> **Problem statement**
From the entries below, tally the lines with "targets" in them and reply with that figure only.

Stored data entries
--- START ---

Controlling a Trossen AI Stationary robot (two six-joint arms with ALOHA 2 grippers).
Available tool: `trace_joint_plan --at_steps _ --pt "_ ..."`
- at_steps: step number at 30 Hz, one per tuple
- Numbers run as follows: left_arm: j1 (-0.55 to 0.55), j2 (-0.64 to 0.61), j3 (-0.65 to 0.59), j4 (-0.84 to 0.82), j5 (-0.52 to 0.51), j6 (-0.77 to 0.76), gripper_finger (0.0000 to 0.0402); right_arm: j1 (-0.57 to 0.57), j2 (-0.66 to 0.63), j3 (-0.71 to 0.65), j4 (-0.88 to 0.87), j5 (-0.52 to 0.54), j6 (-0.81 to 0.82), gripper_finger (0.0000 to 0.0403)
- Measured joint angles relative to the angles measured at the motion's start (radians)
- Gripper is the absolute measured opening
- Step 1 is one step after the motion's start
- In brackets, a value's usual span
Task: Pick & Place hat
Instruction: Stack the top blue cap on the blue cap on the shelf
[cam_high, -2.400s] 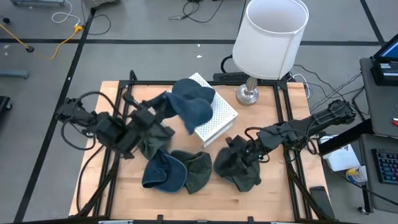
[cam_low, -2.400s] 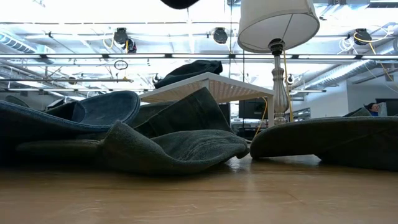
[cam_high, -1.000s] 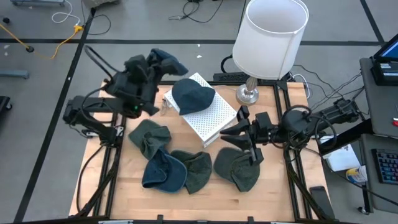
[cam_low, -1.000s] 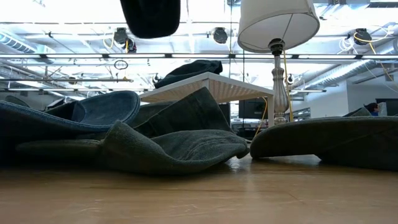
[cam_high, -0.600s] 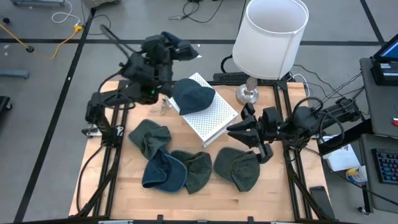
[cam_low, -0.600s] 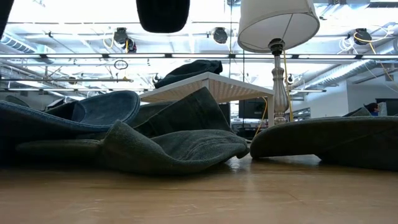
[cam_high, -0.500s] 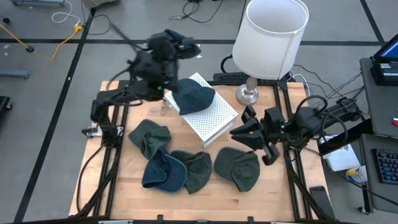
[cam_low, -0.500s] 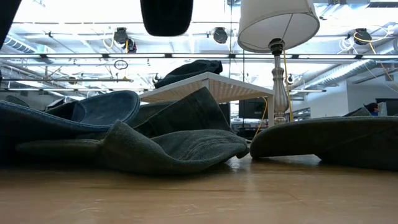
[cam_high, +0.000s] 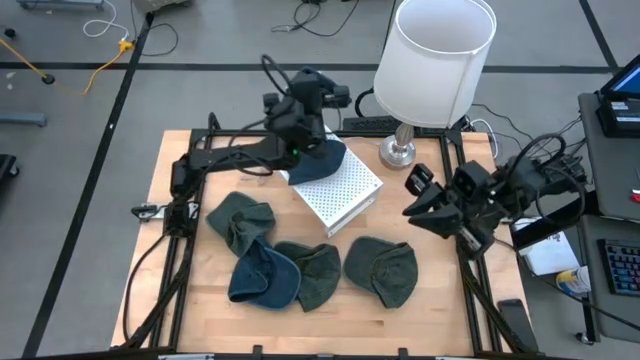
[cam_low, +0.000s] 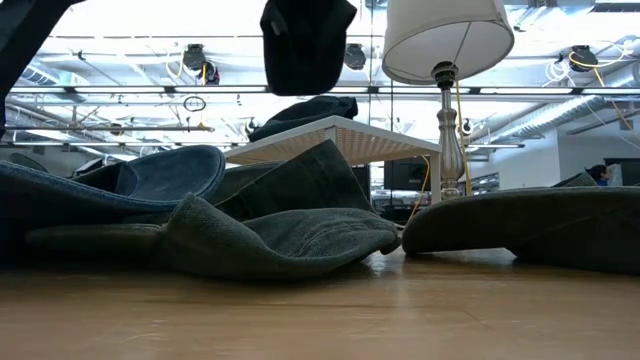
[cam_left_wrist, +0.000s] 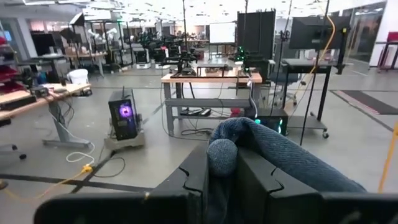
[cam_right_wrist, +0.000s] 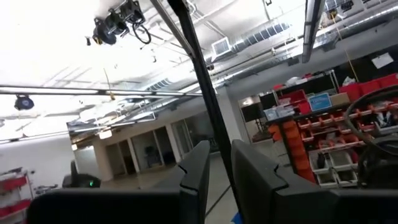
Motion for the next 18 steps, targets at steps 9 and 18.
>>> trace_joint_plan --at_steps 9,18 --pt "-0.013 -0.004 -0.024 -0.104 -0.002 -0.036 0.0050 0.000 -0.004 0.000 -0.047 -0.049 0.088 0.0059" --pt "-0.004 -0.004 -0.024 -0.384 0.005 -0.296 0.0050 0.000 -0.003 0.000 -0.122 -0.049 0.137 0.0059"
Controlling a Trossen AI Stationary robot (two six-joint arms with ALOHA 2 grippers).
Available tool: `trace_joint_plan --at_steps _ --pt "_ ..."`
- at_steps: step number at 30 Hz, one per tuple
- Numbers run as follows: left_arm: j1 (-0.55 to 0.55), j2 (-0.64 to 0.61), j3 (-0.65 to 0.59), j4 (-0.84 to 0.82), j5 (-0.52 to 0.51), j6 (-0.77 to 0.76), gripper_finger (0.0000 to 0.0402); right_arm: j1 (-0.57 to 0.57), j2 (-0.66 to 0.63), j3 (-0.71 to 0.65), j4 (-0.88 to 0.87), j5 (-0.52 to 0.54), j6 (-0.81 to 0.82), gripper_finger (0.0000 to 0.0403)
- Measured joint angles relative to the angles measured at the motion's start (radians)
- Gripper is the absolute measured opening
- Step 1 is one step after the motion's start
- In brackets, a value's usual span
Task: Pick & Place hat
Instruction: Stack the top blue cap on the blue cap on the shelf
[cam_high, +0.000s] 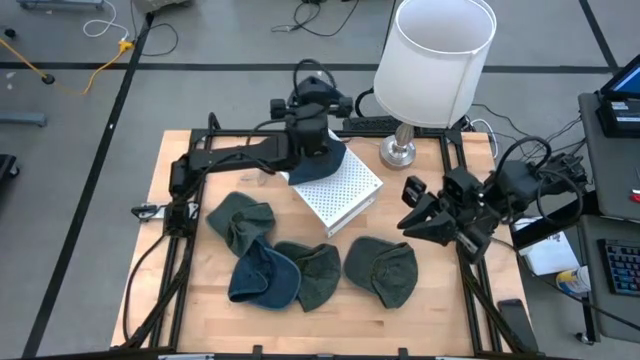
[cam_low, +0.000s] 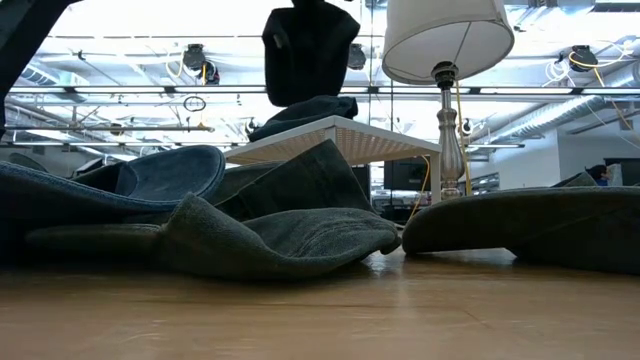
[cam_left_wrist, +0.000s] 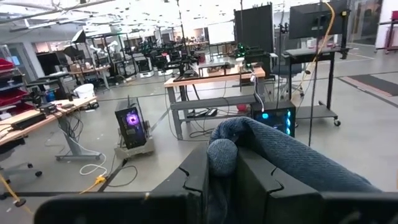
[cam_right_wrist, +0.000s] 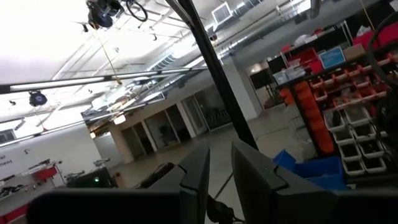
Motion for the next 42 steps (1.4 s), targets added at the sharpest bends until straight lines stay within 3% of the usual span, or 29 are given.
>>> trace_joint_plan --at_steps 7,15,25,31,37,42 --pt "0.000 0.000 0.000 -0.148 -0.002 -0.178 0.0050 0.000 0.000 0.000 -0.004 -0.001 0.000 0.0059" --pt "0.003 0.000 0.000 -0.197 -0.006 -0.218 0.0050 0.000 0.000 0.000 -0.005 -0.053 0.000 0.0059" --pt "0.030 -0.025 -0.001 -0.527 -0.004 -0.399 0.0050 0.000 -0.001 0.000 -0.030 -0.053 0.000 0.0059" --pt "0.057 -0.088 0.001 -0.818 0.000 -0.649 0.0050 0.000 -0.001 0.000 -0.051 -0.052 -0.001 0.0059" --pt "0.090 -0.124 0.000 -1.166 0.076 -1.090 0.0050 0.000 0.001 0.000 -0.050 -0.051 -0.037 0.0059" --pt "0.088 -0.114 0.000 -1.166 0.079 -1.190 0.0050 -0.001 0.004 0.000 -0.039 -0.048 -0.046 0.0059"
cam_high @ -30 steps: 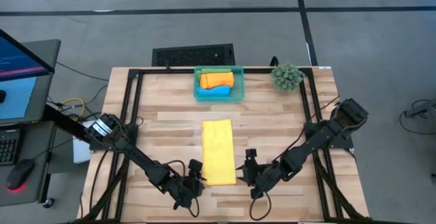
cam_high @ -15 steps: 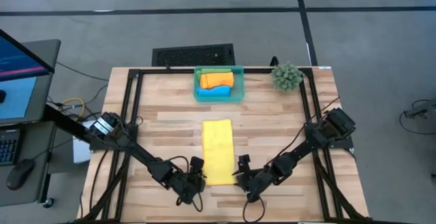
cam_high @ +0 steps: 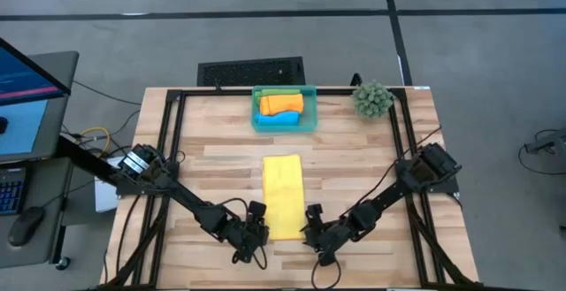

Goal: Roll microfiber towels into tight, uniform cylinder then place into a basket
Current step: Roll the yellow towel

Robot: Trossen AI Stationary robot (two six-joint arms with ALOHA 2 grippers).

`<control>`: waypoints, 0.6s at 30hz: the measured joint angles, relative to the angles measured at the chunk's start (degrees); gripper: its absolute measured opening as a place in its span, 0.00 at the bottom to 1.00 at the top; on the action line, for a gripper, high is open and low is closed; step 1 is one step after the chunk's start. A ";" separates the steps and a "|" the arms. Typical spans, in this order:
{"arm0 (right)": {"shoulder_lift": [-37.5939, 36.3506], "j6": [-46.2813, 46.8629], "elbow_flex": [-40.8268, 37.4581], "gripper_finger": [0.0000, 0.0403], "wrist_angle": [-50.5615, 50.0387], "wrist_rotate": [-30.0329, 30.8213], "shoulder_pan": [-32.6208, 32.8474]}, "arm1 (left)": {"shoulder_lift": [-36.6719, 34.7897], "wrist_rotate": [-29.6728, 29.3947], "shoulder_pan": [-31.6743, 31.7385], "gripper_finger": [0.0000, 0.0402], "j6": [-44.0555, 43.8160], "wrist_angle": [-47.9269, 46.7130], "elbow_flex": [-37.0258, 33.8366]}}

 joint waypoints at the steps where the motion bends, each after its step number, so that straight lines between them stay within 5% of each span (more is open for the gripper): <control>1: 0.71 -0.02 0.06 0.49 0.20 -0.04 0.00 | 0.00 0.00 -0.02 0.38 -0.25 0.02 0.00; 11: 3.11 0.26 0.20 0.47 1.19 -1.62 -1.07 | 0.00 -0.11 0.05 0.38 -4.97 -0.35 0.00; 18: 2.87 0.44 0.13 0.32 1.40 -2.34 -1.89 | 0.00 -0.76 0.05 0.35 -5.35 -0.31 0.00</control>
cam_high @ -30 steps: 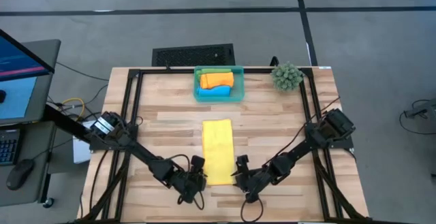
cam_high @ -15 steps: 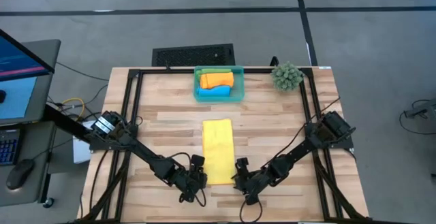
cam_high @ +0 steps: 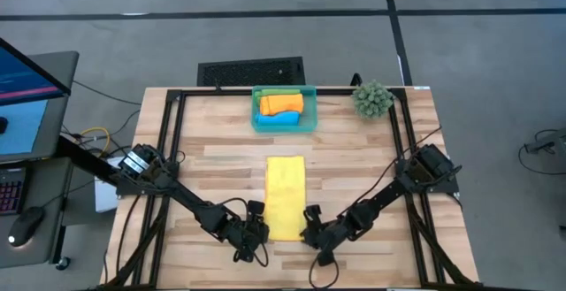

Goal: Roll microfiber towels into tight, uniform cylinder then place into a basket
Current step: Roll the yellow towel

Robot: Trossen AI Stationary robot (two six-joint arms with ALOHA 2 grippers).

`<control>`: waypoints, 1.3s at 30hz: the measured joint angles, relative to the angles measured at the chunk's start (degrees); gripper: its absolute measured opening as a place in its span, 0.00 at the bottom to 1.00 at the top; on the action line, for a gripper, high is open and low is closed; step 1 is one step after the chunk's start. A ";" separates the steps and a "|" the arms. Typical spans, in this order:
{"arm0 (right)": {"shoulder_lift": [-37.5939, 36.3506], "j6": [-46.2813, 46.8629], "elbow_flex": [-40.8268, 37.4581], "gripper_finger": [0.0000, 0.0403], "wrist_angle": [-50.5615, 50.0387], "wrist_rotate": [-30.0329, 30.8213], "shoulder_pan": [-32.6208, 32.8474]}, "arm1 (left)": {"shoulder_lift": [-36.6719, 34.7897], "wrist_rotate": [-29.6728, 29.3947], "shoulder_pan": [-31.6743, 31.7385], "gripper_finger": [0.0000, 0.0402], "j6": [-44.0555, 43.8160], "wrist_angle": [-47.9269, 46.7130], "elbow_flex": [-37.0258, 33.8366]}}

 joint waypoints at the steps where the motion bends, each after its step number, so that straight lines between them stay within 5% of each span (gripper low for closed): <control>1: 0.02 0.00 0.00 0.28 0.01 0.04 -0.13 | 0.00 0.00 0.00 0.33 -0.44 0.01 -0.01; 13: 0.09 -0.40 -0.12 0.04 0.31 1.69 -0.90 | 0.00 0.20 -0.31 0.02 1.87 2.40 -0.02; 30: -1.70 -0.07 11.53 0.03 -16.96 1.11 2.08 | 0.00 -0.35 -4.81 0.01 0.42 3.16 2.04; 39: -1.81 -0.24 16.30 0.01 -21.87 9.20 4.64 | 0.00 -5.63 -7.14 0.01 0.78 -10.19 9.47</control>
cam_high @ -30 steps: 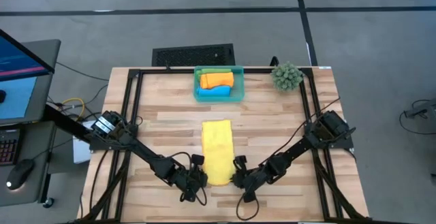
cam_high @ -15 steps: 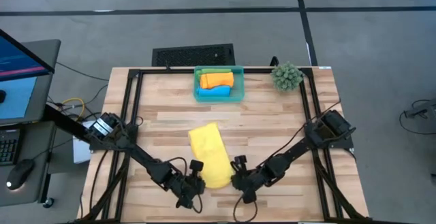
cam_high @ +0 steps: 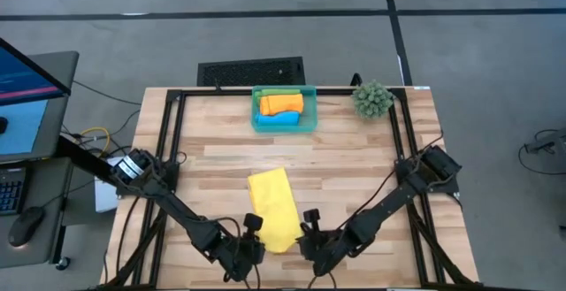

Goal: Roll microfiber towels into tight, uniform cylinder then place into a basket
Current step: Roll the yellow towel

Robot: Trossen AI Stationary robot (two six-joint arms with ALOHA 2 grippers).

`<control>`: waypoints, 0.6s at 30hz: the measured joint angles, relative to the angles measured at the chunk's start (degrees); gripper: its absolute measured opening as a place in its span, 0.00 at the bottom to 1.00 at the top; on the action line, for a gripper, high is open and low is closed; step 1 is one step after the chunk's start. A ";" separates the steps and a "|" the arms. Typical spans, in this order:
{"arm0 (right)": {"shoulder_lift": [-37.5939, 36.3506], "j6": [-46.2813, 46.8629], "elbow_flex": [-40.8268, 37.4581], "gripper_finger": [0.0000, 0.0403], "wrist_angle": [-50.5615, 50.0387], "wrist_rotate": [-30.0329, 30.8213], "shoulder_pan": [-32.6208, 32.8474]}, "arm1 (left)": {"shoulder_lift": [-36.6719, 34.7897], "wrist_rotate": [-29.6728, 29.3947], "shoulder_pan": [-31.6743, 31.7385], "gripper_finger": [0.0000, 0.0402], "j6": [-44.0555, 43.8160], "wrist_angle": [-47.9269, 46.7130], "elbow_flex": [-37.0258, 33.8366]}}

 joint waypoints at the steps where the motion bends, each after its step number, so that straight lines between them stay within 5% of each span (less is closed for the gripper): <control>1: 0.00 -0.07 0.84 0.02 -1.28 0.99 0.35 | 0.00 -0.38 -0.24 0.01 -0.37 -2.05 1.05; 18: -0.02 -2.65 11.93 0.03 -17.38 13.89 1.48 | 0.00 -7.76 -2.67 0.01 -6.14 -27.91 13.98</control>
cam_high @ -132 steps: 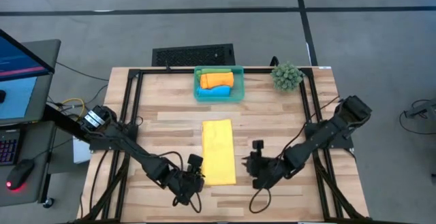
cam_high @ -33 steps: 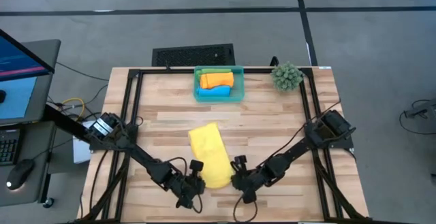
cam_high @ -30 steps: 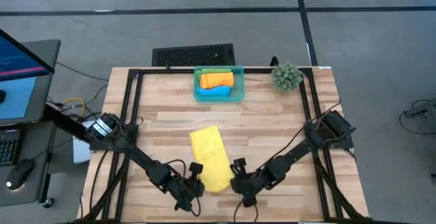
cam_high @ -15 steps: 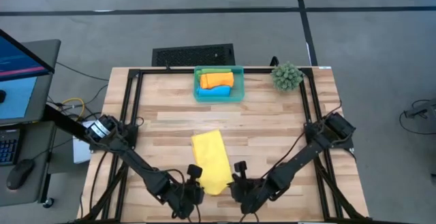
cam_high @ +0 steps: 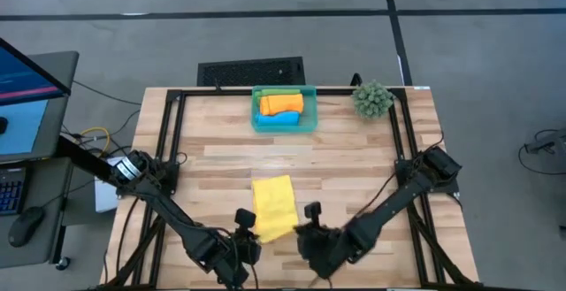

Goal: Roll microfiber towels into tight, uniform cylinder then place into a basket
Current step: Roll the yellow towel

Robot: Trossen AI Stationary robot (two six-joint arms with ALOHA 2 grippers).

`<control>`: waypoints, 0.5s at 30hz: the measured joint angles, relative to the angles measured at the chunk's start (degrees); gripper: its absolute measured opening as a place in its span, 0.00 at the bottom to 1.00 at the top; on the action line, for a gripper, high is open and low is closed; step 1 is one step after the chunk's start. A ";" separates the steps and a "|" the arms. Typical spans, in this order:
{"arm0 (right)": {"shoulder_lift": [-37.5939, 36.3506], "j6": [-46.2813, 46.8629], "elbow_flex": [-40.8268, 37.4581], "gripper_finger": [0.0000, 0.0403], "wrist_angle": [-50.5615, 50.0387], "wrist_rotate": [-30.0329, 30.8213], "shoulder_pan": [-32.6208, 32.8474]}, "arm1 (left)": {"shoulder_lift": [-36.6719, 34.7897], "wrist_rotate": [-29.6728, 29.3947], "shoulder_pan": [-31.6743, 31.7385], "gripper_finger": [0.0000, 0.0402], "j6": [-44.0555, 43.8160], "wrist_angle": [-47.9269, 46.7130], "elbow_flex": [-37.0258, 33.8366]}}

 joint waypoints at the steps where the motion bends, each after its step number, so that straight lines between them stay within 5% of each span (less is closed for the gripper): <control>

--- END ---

> **Output**
2